PET and MRI of Prostate Cancer

University dissertation from Uppsala : Acta Universitatis Upsaliensis

Abstract: Prostate cancer (PCa) is the most common non-skin malignancy of men in developed countries. In spite of treatment with curative intent up to 30-40% of patients have disease recurrence after treatment, resulting from any combination of lymphatic, hematogenous, or contiguous local spread.The concept of early detection of PCa offer benefits in terms of reduced mortality, but at the cost of over-diagnosis and overtreatment of indolent disease. This is largely due to the random nature of conventional biopsies, with a risk of missing significant cancer and randomly hitting indolent disease.In the present thesis, diagnostic performance of MRI DWI and 11C Acetate PET/CT lymph node staging of intermediate and high risk PCa, was investigated, and additionally, predictive factors of regional lymph node metastases were evaluated.
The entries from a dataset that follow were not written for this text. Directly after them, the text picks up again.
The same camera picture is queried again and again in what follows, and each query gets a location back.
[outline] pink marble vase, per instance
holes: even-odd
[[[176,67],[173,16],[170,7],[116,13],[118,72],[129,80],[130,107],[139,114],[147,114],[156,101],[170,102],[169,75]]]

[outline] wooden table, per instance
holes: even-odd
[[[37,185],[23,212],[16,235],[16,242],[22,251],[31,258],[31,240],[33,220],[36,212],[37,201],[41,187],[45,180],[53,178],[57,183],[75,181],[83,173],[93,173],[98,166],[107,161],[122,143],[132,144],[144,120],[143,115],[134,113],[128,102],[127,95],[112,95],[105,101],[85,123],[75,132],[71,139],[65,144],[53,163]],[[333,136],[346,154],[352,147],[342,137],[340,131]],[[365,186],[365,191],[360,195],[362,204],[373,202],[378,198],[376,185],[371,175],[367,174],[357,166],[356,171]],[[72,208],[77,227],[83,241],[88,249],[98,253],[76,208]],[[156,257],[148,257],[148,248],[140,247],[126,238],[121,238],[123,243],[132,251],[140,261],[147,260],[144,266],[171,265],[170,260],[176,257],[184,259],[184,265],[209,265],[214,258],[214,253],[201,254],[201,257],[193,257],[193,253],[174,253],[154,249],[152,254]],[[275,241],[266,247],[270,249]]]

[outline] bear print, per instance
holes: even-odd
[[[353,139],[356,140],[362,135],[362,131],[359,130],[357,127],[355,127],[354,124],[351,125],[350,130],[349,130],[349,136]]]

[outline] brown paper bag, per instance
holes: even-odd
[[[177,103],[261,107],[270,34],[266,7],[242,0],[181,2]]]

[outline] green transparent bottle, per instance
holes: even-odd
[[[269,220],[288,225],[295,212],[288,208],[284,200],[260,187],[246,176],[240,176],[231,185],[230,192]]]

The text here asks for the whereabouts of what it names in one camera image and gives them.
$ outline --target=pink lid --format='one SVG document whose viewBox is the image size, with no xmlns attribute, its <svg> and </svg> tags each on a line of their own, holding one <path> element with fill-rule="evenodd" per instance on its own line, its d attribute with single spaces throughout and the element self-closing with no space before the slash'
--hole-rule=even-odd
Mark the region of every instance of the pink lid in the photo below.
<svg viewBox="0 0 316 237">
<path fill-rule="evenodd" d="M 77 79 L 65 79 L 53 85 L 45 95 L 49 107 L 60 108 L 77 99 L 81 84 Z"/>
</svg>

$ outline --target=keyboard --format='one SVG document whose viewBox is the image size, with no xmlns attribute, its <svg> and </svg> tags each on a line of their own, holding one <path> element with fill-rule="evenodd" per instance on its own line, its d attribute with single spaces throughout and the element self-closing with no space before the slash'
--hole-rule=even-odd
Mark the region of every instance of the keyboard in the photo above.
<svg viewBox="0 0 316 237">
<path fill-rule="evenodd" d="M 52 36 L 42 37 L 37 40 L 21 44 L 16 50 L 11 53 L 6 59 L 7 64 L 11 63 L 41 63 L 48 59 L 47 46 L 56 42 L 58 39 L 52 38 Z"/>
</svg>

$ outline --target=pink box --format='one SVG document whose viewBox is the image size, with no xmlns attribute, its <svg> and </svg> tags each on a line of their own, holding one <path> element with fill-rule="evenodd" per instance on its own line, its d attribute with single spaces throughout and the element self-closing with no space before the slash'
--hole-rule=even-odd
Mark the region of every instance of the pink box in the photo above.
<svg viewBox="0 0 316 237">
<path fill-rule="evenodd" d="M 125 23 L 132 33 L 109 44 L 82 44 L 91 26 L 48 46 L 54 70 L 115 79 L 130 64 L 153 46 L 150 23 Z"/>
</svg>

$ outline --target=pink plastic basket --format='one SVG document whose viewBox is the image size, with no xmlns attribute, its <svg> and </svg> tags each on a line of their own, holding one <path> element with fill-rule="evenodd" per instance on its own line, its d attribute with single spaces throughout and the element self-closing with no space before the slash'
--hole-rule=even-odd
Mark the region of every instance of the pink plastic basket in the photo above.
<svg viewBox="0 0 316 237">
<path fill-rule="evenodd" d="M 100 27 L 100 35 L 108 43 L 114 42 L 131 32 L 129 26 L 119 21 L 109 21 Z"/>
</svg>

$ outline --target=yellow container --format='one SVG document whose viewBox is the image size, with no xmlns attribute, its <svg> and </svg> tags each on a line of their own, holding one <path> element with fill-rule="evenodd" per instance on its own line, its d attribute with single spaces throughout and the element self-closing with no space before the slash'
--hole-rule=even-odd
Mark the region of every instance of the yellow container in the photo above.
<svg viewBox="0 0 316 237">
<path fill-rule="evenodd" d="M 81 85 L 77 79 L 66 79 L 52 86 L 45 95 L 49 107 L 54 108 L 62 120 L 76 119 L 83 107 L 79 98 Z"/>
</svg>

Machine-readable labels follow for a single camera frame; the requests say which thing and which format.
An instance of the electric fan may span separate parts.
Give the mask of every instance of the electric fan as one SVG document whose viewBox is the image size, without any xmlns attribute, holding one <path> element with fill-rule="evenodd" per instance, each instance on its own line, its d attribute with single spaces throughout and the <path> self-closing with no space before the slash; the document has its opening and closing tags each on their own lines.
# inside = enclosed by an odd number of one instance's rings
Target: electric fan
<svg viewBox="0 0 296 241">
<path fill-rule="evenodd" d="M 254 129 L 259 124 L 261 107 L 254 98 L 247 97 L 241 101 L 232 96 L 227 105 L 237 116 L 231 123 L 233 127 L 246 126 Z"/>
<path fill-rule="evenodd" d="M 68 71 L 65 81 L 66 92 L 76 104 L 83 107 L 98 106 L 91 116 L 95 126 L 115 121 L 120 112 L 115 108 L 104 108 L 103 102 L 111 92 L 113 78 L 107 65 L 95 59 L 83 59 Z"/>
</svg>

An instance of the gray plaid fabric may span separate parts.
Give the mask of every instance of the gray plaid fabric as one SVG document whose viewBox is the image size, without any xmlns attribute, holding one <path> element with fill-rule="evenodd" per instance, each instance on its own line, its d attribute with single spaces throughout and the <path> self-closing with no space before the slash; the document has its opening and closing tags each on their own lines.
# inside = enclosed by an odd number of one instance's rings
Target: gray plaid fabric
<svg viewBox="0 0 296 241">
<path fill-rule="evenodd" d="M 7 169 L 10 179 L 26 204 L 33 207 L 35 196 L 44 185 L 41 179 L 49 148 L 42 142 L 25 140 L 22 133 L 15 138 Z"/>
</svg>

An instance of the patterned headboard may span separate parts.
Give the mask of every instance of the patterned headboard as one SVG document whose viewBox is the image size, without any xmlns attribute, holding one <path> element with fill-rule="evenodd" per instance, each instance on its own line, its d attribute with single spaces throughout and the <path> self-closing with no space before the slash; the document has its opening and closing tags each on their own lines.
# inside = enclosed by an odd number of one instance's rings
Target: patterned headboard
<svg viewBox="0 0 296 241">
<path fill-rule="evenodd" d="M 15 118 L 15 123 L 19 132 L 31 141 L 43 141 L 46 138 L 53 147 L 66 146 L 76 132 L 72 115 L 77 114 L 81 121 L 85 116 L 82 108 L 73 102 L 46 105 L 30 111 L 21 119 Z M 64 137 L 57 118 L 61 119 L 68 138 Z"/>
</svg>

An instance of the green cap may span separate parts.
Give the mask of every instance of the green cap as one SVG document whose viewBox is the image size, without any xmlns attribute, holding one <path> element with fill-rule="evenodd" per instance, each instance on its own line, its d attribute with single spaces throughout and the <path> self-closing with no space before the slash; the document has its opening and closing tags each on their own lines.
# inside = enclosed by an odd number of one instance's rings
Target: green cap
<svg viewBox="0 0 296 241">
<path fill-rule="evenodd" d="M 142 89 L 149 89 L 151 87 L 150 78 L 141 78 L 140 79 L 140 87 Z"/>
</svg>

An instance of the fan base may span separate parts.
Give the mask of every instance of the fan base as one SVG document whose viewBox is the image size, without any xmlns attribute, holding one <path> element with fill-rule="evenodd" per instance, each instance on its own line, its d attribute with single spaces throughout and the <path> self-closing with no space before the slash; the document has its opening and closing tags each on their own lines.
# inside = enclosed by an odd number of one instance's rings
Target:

Further, additional value of targeted biopsies to conventional biopsies, for detection of clinically significant PCa, was investigated.In paper one and two, 53 and 40 patients with predominantly high risk PCa underwent 11C Acetate PET/CT and 3T MRI DWI, respectively, for lymph node staging, before extended pelvic lymph node dissection (ePLND). The sensitivity and specificity for PET/CT was 38% and 96% respectively. The sensitivity and specificity for MRI DWI was 55% and 90% respectively.In paper three, 53 patients with newly diagnosed PCa were included. All patients underwent multi-parametric MRI, followed by two cognitive targeted biopsies. Five more clinically significant cancers were detected by adding targeted biopsies to conventional biopsies.In paper four the value of quantitative and qualitative MRI DWI and 11C Acetate PET/CT parameters, alone and in combination, in predicting regional lymph node metastases were examined. ADCmean in lymph nodes and T-stage on MRI were independent predictors of lymph node metastases in multiple logistic regression analysis.In conclusion the specificity of diffusion weighted MRI and 11C Acetate PET/CT for lymph node staging was high, although the sensitivity was low. Predictive factors of regional lymph node metastases could be retrieved from diffusion weighted MRI and 11C Acetate PET/CT. By combining targeted biopsies with conventional biopsies the detection rate of clinically significant PCa could be increased.